3) On my first trip to England, I attended a service at Westminster Abbey, and it's cool to watch important things happening in a place where I've been.
4) The Westminster Abbey choir is fabulous, and there's a chance of hearing British sacred choral music. I just hope they don't "Elton John" the service too much (like with Diana's funeral).
5) All the pageantry is kind of fun -- carriages, soldiers, and all that. I'm a fantasy novelist. How could I resist something that does have a few fairy tale elements, even if I don't consider the relationship itself to be very fairy tale (and I think that's a good thing)? In other words, ooooh, pretty!
Published on April 28, 2011 16:11
April 27, 2011
Motivation
My cable company really is out to get me. Not only did it take until yesterday to get the new Doctor Who OnDemand and I still don't know if they've fixed the Friday Night Lights situation, but my converter box went on the blink yesterday. I'd planned to watch Doctor Who when I got home from ballet, but couldn't do that without the box. I still had a cable signal when I bypassed the box, and I still had all the digital menus on the box. I just didn't get a TV picture or sound. After a chat with customer service this morning, I'll have to pick up a new box today and see if I can get it set up without the drama that the last box required (now I know the key questions to ask and the key words to use).
I've figured out why I snapped midway through the current chapter. I was approaching it the wrong way, going with funny when this is the scene that needs real tension and a sense of threat. I need to rethink the antagonist in this scene, since he's sort of the ultimate villain of the piece who makes all the previous villains look lame. I needed to step away from the book for a while to process this, so I cleaned out my refrigerator, destroying all my science projects, some of which may have achieved sentience, but since they didn't try to communicate with me, I threw them out.

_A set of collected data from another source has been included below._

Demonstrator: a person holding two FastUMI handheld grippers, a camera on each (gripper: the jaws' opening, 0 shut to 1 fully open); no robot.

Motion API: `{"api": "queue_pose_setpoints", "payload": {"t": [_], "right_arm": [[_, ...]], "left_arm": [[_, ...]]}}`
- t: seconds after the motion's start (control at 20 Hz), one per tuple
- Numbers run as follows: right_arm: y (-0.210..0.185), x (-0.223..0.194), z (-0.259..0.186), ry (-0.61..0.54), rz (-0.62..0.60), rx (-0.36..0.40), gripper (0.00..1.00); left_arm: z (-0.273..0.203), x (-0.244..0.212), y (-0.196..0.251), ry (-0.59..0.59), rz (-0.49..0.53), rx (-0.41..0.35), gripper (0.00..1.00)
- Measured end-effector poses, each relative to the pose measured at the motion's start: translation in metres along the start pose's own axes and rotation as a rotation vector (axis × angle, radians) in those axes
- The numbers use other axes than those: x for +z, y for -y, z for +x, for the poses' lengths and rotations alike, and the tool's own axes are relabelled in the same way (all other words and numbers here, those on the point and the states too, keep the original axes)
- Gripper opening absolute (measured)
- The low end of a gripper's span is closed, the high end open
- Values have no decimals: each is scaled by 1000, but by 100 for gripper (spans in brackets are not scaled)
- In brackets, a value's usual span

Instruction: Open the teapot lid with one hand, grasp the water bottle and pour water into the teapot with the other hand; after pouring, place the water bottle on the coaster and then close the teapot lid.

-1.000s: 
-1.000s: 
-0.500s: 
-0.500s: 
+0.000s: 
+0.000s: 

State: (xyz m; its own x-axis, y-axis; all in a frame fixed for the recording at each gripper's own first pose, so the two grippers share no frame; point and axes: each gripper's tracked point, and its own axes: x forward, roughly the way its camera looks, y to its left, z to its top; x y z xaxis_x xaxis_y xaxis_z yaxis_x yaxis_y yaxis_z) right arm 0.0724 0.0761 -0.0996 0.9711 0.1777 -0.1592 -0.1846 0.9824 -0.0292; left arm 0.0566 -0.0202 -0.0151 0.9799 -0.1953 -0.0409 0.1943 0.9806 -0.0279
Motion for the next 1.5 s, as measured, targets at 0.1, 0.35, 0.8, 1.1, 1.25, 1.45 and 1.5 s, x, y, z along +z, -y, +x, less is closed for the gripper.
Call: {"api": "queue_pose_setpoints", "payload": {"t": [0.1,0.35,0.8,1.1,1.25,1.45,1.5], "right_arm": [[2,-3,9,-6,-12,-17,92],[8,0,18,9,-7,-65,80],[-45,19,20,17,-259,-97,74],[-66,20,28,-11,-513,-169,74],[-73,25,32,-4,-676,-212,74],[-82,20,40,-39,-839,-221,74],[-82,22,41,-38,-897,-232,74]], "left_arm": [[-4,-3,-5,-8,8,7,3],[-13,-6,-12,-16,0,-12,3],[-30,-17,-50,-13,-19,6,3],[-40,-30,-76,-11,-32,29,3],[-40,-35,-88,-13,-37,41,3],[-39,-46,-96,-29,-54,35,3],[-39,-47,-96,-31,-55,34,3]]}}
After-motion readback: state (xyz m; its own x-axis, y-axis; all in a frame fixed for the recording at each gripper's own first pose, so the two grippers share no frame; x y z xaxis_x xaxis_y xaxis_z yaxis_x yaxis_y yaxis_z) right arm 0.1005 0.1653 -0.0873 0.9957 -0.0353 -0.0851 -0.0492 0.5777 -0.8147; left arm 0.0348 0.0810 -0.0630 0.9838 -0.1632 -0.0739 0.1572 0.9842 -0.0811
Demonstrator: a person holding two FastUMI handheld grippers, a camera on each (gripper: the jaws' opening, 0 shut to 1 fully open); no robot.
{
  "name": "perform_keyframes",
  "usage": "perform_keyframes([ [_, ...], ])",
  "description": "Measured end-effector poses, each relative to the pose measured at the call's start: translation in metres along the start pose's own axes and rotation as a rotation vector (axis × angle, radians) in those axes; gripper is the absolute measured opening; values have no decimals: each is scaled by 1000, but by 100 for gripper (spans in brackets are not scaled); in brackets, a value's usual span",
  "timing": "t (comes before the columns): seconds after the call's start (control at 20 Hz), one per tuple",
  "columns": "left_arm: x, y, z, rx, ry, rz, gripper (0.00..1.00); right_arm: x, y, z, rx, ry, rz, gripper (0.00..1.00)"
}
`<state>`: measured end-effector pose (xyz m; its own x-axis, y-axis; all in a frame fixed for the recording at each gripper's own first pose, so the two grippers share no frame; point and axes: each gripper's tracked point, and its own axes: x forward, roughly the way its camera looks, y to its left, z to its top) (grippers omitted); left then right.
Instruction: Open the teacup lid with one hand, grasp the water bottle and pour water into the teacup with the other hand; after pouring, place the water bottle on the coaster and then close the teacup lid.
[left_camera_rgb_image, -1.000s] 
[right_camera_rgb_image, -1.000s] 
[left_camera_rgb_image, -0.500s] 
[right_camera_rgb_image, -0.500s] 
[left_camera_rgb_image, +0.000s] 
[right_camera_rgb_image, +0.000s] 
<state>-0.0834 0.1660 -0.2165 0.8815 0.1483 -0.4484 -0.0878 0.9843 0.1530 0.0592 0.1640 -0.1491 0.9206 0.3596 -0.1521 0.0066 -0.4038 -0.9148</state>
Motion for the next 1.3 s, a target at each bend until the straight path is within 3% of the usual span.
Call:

So, now it's time for another writing post, and the topic for the week is motivation. In journalism terms, motivation is the "why" part of the "who, what, when, where, why and how" that are essential to every story. With a strong enough motivation, you can make a character do just about anything. A weak motivation will sap your story of all energy. The more extreme the actions you need your character to take, the stronger the motivation has to be.
How do you strengthen the motivation? One thing you can do is look at what drives it. Is there some deep, inner need the character is trying to fill? The stronger that need is, the more motivated the character will be. I think a good example of this is found in the movie While You Were Sleeping, in which the main character pretends to be the fiancee of a man in a coma so she can spend time -- including Christmas -- with his family. That's a pretty extreme, even crazy, thing to do, not something most people would even consider. But the movie sets up the situation by showing how utterly alone in the world she is. She lost her mother when she was young, then her father got sick and she's spent her adult years taking care of him, putting her own dreams on hold, and now he's dead, so she's left with nothing. She's working on Christmas because she has no family to be with. That establishes her as being deeply lonely and isolated, to the point where you could imagine that she'd be tempted by the invitation to spend Christmas with a big, loving family. The initial posing as the fiancee started as a misunderstanding that would have caused more problems if she tried to explain, and her plan was to just disappear, but when she made the decision to continue the deception, it was over the opportunity to be treated like part of a family.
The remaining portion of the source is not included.